Sobre esta matéria e tendo em conta que vários acórdãos do Supremo Tribunal Administrativo (STA) julgaram pela ilegalidade da repercussão da TOS no consumidor final, Dulce Neto, ex-presidente e juíza conselheira desta instância judicial, já alertou para a importância destas decisões do Supremo. “É desejável que todos prestem particular atenção à jurisprudência que emerge do pleno do STA, não porque ela seja vinculativa, ao contrário dos antigos assentos que fixavam doutrina com força obrigatória geral, mas porque constitui uma jurisprudência qualificada, que todos aqueles que interpretam e aplicam a lei – sejam juízes, árbitros, ou decisores administrativos – só devem deixar de seguir quando existam razões suficientemente fortes e convincentes para tal, como é o caso de alterações legislativas”, afirmou durante as Jornadas de Jurisprudência Fiscal, que decorreram esta terça-feira, na Faculdade de Direito da Universidade Católica Portuguesa, em Lisboa.

De salientar que este processo também tem tido o envolvimento da secretaria de Estado da Administração Local, por via do diálogo com as câmaras. Este cargo, que faz parte do Ministério da Coesão Territorial, de Manuel Castro Almeida, ficou agora vago com a demissão de Hernâni Dias. Aguarda-se pelo nome que o irá substituir e que deverá prosseguir as negociações com as autarquias no que diz respeito à possibilidade de fixar tetos máximos da TOS que pode ser cobrada aos operadores.

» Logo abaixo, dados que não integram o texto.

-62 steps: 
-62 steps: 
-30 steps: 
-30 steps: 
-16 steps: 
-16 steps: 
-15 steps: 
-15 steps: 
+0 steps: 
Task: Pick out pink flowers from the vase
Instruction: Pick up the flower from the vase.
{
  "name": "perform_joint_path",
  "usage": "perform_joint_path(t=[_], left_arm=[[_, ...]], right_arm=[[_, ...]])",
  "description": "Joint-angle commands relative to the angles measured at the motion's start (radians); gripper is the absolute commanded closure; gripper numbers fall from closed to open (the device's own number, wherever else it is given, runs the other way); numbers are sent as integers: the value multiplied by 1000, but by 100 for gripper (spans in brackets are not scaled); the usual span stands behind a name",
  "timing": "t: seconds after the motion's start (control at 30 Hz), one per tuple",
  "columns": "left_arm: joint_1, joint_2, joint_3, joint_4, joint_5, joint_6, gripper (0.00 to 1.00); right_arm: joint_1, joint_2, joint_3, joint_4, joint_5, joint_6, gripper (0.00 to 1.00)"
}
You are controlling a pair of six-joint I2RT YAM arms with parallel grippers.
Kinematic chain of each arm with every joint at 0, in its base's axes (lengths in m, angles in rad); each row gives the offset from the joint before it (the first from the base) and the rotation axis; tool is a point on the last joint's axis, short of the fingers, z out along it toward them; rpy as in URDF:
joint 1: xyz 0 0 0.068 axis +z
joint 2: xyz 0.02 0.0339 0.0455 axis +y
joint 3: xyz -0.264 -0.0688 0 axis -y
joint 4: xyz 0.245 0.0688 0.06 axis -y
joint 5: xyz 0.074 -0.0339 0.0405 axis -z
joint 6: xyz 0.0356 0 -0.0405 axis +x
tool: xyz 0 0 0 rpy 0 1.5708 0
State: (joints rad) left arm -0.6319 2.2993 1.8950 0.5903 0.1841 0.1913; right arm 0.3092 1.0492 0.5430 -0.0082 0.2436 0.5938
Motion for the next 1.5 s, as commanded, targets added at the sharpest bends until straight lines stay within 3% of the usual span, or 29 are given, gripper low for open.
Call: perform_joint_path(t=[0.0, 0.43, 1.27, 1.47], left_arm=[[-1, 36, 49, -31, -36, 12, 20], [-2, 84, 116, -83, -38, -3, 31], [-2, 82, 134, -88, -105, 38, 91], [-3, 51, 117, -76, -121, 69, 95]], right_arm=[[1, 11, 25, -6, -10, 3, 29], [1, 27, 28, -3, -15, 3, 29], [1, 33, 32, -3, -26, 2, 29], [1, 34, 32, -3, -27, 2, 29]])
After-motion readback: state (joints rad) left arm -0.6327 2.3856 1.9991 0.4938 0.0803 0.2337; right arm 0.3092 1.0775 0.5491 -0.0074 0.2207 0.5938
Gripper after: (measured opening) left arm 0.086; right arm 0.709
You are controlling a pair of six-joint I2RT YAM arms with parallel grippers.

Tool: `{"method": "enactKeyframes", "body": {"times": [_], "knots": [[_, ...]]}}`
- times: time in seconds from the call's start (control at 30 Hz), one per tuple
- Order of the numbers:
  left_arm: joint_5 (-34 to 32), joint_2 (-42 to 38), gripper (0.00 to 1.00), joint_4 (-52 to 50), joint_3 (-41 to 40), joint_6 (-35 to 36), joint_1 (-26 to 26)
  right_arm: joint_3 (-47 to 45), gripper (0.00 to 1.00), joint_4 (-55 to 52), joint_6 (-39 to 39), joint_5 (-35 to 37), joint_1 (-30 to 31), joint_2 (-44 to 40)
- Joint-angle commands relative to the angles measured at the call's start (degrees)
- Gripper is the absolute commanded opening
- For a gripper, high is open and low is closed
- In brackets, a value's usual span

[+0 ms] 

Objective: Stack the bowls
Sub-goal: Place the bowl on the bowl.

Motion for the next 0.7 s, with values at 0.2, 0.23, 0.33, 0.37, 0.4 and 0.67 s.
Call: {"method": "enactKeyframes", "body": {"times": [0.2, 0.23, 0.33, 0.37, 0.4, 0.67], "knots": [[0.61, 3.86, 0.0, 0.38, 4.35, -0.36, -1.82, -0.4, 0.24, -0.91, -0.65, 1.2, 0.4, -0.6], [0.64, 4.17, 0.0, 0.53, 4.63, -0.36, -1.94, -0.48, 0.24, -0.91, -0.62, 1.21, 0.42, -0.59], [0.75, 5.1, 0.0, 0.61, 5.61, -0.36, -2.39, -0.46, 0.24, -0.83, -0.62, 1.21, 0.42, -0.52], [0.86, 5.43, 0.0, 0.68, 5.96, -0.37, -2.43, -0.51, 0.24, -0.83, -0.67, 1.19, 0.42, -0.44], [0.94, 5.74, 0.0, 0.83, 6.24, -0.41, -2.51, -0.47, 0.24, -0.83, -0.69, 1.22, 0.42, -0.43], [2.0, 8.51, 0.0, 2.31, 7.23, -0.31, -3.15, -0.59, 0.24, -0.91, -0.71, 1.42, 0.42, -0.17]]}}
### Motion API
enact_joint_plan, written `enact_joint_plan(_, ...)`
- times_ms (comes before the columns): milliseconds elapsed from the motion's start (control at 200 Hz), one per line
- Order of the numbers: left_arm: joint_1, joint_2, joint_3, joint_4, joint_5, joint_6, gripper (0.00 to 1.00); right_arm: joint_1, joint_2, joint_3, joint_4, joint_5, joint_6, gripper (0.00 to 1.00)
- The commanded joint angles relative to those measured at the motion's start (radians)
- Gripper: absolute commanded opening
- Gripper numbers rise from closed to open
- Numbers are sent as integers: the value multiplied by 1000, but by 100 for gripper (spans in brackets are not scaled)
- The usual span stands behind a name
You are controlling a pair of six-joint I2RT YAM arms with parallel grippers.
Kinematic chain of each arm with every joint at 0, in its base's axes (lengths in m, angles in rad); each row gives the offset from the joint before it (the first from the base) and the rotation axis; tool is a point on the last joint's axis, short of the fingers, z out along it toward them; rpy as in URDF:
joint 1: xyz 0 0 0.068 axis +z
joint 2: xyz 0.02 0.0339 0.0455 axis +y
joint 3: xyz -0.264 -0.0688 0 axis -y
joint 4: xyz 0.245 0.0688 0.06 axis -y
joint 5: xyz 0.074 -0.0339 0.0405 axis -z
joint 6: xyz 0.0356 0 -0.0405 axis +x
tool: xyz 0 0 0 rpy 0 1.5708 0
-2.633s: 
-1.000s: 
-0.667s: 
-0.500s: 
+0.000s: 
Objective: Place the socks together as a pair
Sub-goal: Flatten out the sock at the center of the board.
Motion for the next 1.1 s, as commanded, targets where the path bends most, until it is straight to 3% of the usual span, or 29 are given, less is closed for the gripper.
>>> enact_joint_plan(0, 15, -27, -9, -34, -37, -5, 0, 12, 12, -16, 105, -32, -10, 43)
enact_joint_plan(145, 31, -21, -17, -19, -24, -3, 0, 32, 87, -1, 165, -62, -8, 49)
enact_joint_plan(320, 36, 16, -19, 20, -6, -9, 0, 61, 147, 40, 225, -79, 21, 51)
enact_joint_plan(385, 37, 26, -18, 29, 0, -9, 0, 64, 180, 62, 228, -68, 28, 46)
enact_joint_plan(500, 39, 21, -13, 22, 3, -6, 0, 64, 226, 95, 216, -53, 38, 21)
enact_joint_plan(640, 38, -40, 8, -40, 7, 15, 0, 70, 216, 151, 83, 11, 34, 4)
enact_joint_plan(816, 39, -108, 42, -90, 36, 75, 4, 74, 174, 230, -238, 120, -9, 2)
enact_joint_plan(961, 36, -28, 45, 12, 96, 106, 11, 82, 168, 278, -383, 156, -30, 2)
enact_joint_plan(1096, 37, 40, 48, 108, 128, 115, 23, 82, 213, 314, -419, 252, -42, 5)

Das 130 autarquias servidas por gás natural, 57 cobram TOS e os valores podem oscilar entre um máximo de 8,84 euros e um mínimo de 18 cêntimos para um consumo médio mensal de 200 kWh em baixa pressão, de acordo com a ERSE. O valor da taxa é decidido anualmente em Assembleia Municipal, não havendo qualquer baliza para a sua fixação.